Start the Pepper interface to receive the facial expressions from the application manager and enable the LED color changes on the Pepper robot (on PC:PEPPER):
source $HOME/pepper_ros_ws/devel/setup.bash
cd $HOME/Code/wrapyfi-interfaces
python wrapyfi_interfaces/robots/pepper/interface.py \
--get_cam_feed \
--control_expressions \
--facial_expressions_port "/control_interface/facial_expressions_pepper"
Start three mirrored instances of the application manager (on PC:A, PC:ICUB, and PC:PEPPER, respectively):
The first instance is responsible for running the application workflow (on PC:A):
cd $HOME/Code/wrapyfi/examples/applications
WRAPYFI_DEFAULT_COMMUNICATOR="yarp" python affective_signaling_multirobot.py --wrapyfi_cfg wrapyfi_configs/affective_signaling_multirobot/COMP_mainpc.yml --cam_source pepper
The second instance is responsible for running the robot (iCub) control workflow (on PC:ICUB):
cd $HOME/Code/wrapyfi/examples/applications
WRAPYFI_DEFAULT_COMMUNICATOR="yarp" python affective_signaling_multirobot.py --wrapyfi_cfg wrapyfi_configs/affective_signaling_multirobot/OPT_icubpc.yml --cam_source pepper
The third instance is responsible for running the robot (Pepper) control workflow (on PC:PEPPER):
cd $HOME/Code/wrapyfi/examples/applications
WRAPYFI_DEFAULT_COMMUNICATOR="yarp" python affective_signaling_multirobot.py --wrapyfi_cfg wrapyfi_configs/affective_signaling_multirobot/OPT_pepperpc.yml --cam_source pepper
Note: The --cam_source
argument can be set to either icub
or pepper
, defining where from the image arrives. Switching the camera source requires minimal changes to the control workflow instances and does not affect the FER model since the camera image is forwarded from the source to a dedicated topic/port to which the FER subscribes.

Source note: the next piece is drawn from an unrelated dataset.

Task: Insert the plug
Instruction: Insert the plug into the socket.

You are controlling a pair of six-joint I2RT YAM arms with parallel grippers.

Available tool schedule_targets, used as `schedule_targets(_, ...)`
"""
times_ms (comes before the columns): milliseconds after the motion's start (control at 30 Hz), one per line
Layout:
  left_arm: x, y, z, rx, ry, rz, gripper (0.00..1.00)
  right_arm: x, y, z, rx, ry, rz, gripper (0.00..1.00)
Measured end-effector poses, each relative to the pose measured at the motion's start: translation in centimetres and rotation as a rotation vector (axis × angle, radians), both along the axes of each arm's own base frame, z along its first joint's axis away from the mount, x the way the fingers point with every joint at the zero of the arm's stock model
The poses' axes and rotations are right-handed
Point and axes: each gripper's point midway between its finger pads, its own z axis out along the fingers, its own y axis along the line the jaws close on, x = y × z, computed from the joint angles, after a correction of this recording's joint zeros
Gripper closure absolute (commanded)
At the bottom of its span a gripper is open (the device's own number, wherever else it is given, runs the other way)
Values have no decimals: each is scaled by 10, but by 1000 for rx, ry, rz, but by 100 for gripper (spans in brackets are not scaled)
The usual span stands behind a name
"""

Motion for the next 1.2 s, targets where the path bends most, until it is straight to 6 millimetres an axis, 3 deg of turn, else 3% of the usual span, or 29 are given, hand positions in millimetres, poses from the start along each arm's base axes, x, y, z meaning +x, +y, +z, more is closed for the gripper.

Run the ESR9 FER model, acquiring images from the webcam and forwarding the recognized expression to the application manager (on S:1):
cd $HOME/Code/wrapyfi-examples_esr9/
export PYTHONPATH=$HOME/Code/wrapyfi-interfaces:$PYTHONPATH
python main_esr9.py webcam -w "/control_interface/image_esr9" -d -s 2 -b --frames 10 --max_frames 10 --video_mware yarp --facial_expressions_mware yarp --facial_expressions_port "/control_interface/facial_expressions_esr9" --face_detection 3 --img_width 320 --img_height 240 --jpg
Outcome: Make sure you are facing the right camera (Pepper or iCub) and you should now be able to see the robots changing their facial expressions (iCub) or LED colors (Pepper) corresponding to your facial expressions.